● **TASK ITEM**:
The expected output is every entry, repeated word for word.

● **PROVIDED MATERIAL**:
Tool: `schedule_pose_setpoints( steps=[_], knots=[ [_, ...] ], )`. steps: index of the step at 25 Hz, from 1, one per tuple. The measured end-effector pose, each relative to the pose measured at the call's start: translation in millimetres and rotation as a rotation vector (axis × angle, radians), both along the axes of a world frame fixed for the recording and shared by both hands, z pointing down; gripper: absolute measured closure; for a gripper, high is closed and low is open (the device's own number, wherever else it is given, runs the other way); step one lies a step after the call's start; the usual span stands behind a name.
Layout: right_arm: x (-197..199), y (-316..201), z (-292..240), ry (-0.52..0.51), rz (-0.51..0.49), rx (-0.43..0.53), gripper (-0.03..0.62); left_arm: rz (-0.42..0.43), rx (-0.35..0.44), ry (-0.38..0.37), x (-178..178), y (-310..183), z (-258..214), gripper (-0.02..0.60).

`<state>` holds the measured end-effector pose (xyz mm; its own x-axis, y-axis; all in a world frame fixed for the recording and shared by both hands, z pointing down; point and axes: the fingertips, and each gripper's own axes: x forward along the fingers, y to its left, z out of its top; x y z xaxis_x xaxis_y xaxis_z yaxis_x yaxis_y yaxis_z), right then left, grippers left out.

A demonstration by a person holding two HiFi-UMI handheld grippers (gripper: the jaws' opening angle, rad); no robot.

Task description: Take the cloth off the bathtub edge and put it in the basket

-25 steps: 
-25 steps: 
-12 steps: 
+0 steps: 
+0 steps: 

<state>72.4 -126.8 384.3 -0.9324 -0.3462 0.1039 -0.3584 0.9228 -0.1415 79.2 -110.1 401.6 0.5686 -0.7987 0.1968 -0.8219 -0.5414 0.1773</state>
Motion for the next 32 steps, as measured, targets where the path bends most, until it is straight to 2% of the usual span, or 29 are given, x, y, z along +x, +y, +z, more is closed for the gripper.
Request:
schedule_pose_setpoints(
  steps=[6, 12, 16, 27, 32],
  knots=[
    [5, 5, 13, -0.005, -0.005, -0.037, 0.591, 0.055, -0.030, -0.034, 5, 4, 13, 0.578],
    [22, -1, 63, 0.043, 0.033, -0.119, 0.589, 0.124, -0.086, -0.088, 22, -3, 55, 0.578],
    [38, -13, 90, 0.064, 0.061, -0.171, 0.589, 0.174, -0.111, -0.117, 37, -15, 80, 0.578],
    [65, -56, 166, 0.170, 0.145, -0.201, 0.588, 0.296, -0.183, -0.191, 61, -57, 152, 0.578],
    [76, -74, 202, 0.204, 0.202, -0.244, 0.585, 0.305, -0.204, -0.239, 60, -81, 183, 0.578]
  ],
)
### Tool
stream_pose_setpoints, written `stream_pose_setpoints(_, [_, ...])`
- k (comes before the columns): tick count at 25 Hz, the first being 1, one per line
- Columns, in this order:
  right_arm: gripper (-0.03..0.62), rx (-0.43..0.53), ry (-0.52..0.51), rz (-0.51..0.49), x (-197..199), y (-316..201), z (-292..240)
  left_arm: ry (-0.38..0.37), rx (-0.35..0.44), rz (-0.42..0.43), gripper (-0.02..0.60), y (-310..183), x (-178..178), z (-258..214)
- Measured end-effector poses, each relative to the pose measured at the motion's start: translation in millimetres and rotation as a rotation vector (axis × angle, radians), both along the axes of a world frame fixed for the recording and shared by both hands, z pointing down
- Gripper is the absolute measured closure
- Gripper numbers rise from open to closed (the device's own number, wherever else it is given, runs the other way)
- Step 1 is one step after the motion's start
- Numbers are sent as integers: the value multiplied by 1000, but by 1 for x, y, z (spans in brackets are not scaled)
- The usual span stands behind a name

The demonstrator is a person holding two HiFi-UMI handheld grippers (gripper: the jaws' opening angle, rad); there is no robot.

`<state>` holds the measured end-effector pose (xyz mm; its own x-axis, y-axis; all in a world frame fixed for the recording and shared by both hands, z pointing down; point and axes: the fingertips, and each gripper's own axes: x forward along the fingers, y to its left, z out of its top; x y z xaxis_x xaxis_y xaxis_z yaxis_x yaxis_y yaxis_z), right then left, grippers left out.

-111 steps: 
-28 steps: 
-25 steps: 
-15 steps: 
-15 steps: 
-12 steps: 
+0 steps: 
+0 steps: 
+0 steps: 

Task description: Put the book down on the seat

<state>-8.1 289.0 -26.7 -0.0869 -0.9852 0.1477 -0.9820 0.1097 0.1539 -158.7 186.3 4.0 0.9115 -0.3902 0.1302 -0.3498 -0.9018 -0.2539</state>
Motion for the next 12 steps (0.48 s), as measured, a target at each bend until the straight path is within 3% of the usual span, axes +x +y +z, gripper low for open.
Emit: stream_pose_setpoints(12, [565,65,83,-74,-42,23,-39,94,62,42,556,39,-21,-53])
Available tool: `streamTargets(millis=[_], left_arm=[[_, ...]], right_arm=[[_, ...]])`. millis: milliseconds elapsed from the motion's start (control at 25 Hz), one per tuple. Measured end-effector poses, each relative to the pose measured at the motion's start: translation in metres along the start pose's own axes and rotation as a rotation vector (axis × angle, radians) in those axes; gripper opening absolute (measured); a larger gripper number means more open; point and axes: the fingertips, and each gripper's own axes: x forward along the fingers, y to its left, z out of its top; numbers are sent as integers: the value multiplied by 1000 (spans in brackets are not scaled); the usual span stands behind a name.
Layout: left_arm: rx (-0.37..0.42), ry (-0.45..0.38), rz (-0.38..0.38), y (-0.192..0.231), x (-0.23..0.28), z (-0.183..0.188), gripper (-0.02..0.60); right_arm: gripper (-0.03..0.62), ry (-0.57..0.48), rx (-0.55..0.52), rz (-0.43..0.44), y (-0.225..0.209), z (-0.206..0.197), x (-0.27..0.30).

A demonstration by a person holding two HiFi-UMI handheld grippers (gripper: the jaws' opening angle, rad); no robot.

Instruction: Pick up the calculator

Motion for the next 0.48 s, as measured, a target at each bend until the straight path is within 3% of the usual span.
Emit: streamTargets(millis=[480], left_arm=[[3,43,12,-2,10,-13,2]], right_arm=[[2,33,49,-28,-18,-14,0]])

● **TASK RESULT**:
Tool: `schedule_pose_setpoints( steps=[_], knots=[ [_, ...] ], )`. steps: index of the step at 25 Hz, from 1, one per tuple. The measured end-effector pose, each relative to the pose measured at the call's start: translation in millimetres and rotation as a rotation vector (axis × angle, radians), both along the axes of a world frame fixed for the recording and shared by both hands, z pointing down; gripper: absolute measured closure; for a gripper, high is closed and low is open (the device's own number, wherever else it is given, runs the other way); step one lies a step after the call's start; the usual span stands behind a name.
Layout: right_arm: x (-197..199), y (-316..201), z (-292..240), ry (-0.52..0.51), rz (-0.51..0.49), rx (-0.43..0.53), gripper (-0.03..0.62); left_arm: rz (-0.42..0.43), rx (-0.35..0.44), ry (-0.38..0.37), x (-178..178), y (-310..183), z (-258..214), gripper (-0.02..0.60).

`<state>` holds the measured end-effector pose (xyz mm; its own x-axis, y-axis; all in a world frame fixed for the recording and shared by both hands, z pointing down; point and axes: the fingertips, and each gripper's own axes: x forward along the fingers, y to its left, z out of its top; x y z xaxis_x xaxis_y xaxis_z yaxis_x yaxis_y yaxis_z), right then left, grippers left out.

A demonstration by a person holding two HiFi-UMI handheld grippers (gripper: the jaws' opening angle, rad); no robot.

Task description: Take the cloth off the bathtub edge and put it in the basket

-25 steps: 
-25 steps: 
-12 steps: 
+0 steps: 
+0 steps: 

<state>72.4 -126.8 384.3 -0.9324 -0.3462 0.1039 -0.3584 0.9228 -0.1415 79.2 -110.1 401.6 0.5686 -0.7987 0.1968 -0.8219 -0.5414 0.1773</state>
Motion for the next 32 steps, as measured, targets where the path bends most, until it is straight to 2% of the usual span, or 29 are given, x, y, z along +x, +y, +z, more is closed for the gripper.
Request:
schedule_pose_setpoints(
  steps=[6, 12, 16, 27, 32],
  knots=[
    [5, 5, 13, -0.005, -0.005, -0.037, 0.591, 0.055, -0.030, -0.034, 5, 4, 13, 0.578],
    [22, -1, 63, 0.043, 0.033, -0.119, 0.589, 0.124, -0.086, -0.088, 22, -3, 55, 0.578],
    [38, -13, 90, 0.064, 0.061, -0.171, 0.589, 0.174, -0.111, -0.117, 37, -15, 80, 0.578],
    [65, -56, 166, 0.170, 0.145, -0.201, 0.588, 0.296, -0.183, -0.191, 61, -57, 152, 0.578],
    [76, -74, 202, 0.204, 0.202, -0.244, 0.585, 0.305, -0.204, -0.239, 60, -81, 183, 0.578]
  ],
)
### Tool
stream_pose_setpoints, written `stream_pose_setpoints(_, [_, ...])`
- k (comes before the columns): tick count at 25 Hz, the first being 1, one per line
- Columns, in this order:
  right_arm: gripper (-0.03..0.62), rx (-0.43..0.53), ry (-0.52..0.51), rz (-0.51..0.49), x (-197..199), y (-316..201), z (-292..240)
  left_arm: ry (-0.38..0.37), rx (-0.35..0.44), rz (-0.42..0.43), gripper (-0.02..0.60), y (-310..183), x (-178..178), z (-258..214)
- Measured end-effector poses, each relative to the pose measured at the motion's start: translation in millimetres and rotation as a rotation vector (axis × angle, radians), both along the axes of a world frame fixed for the recording and shared by both hands, z pointing down
- Gripper is the absolute measured closure
- Gripper numbers rise from open to closed (the device's own number, wherever else it is given, runs the other way)
- Step 1 is one step after the motion's start
- Numbers are sent as integers: the value multiplied by 1000, but by 1 for x, y, z (spans in brackets are not scaled)
- The usual span stands behind a name

The demonstrator is a person holding two HiFi-UMI handheld grippers (gripper: the jaws' opening angle, rad); there is no robot.

`<state>` holds the measured end-effector pose (xyz mm; its own x-axis, y-axis; all in a world frame fixed for the recording and shared by both hands, z pointing down; point and axes: the fingertips, and each gripper's own axes: x forward along the fingers, y to its left, z out of its top; x y z xaxis_x xaxis_y xaxis_z yaxis_x yaxis_y yaxis_z), right then left, grippers left out.

-111 steps: 
-28 steps: 
-25 steps: 
-15 steps: 
-15 steps: 
-12 steps: 
+0 steps: 
+0 steps: 
+0 steps: 

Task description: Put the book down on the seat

<state>-8.1 289.0 -26.7 -0.0869 -0.9852 0.1477 -0.9820 0.1097 0.1539 -158.7 186.3 4.0 0.9115 -0.3902 0.1302 -0.3498 -0.9018 -0.2539</state>
Motion for the next 12 steps (0.48 s), as measured, a target at each bend until the straight path is within 3% of the usual span, axes +x +y +z, gripper low for open.
Emit: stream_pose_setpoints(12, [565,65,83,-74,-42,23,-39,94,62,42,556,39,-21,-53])
Available tool: `streamTargets(millis=[_], left_arm=[[_, ...]], right_arm=[[_, ...]])`. millis: milliseconds elapsed from the motion's start (control at 25 Hz), one per tuple. Measured end-effector poses, each relative to the pose measured at the motion's start: translation in metres along the start pose's own axes and rotation as a rotation vector (axis × angle, radians) in those axes; gripper opening absolute (measured); a larger gripper number means more open; point and axes: the fingertips, and each gripper's own axes: x forward along the fingers, y to its left, z out of its top; numbers are sent as integers: the value multiplied by 1000 (spans in brackets are not scaled); the usual span stands behind a name.
Layout: left_arm: rx (-0.37..0.42), ry (-0.45..0.38), rz (-0.38..0.38), y (-0.192..0.231), x (-0.23..0.28), z (-0.183..0.188), gripper (-0.02..0.60); right_arm: gripper (-0.03..0.62), ry (-0.57..0.48), rx (-0.55..0.52), rz (-0.43..0.44), y (-0.225..0.209), z (-0.206..0.197), x (-0.27..0.30).

A demonstration by a person holding two HiFi-UMI handheld grippers (gripper: the jaws' opening angle, rad); no robot.

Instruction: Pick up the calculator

Motion for the next 0.48 s, as measured, a target at each bend until the straight path is within 3% of the usual span.
Emit: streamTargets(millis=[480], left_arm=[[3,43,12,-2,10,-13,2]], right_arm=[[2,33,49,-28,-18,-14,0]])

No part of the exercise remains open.